* What you need to do:
Repeat the full listing below verbatim and keep the images out.

═══

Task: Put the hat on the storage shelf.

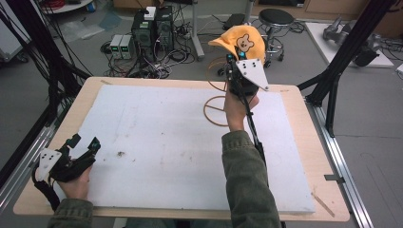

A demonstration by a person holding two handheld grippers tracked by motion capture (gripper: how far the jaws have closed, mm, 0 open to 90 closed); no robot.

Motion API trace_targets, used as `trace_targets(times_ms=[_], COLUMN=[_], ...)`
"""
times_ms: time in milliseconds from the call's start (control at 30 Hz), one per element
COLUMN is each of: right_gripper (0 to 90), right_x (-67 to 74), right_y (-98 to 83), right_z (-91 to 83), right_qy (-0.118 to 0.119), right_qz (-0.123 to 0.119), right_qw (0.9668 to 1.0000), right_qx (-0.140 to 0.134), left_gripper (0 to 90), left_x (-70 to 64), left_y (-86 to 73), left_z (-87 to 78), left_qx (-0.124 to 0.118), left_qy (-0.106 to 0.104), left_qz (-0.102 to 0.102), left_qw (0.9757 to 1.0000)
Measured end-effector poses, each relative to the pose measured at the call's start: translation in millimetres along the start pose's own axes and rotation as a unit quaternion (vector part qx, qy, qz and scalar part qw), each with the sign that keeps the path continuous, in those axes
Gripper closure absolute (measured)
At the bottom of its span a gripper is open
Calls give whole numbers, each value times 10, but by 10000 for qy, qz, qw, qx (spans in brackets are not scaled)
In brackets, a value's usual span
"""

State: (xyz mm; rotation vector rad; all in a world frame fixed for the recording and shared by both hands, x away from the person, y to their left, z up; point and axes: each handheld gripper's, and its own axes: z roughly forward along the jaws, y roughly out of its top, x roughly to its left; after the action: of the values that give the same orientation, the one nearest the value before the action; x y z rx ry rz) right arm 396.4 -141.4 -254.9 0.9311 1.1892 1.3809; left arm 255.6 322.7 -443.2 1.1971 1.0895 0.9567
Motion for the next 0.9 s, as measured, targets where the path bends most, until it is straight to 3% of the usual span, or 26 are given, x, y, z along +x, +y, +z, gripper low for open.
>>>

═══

* Your response:
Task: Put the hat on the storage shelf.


A demonstration by a person holding two handheld grippers tracked by motion capture (gripper: how far the jaws have closed, mm, 0 open to 90 closed); no robot.

Motion API trace_targets, used as `trace_targets(times_ms=[_], COLUMN=[_], ...)`
"""
times_ms: time in milliseconds from the call's start (control at 30 Hz), one per element
COLUMN is each of: right_gripper (0 to 90), right_x (-67 to 74), right_y (-98 to 83), right_z (-91 to 83), right_qy (-0.118 to 0.119), right_qz (-0.123 to 0.119), right_qw (0.9668 to 1.0000), right_qx (-0.140 to 0.134), left_gripper (0 to 90), left_x (-70 to 64), left_y (-86 to 73), left_z (-87 to 78), left_qx (-0.124 to 0.118), left_qy (-0.106 to 0.104), left_qz (-0.102 to 0.102), left_qw (0.9757 to 1.0000)
Measured end-effector poses, each relative to the pose measured at the call's start: translation in millimetres along the start pose's own axes and rotation as a unit quaternion (vector part qx, qy, qz and scalar part qw), each with the sign that keeps the path continuous, in those axes
Gripper closure absolute (measured)
At the bottom of its span a gripper is open
Calls give whole numbers, each value times 10, but by 10000 for qy, qz, qw, qx (spans in brackets are not scaled)
In brackets, a value's usual span
"""

State: (xyz mm; rotation vector rad; all in a world frame fixed for the recording and shared by both hands, x away from the person, y to their left, z up; point and axes: each handheld gripper's, and its own axes: z roughly forward along the jaws, y roughly out of its top, x roughly to its left; after the action: of the values that give the same orientation, the one nearest the value before the action; x y z rx ry rz) right arm 396.4 -141.4 -254.9 0.9311 1.1892 1.3809; left arm 255.6 322.7 -443.2 1.1971 1.0895 0.9567
Motion for the next 0.9 s, as measured, targets where the path bends most, until it is straight to 3% of the usual span, or 26 are given, x, y, z along +x, +y, +z, gripper low for open.
>>>

The answer to this exercise has been fully stated.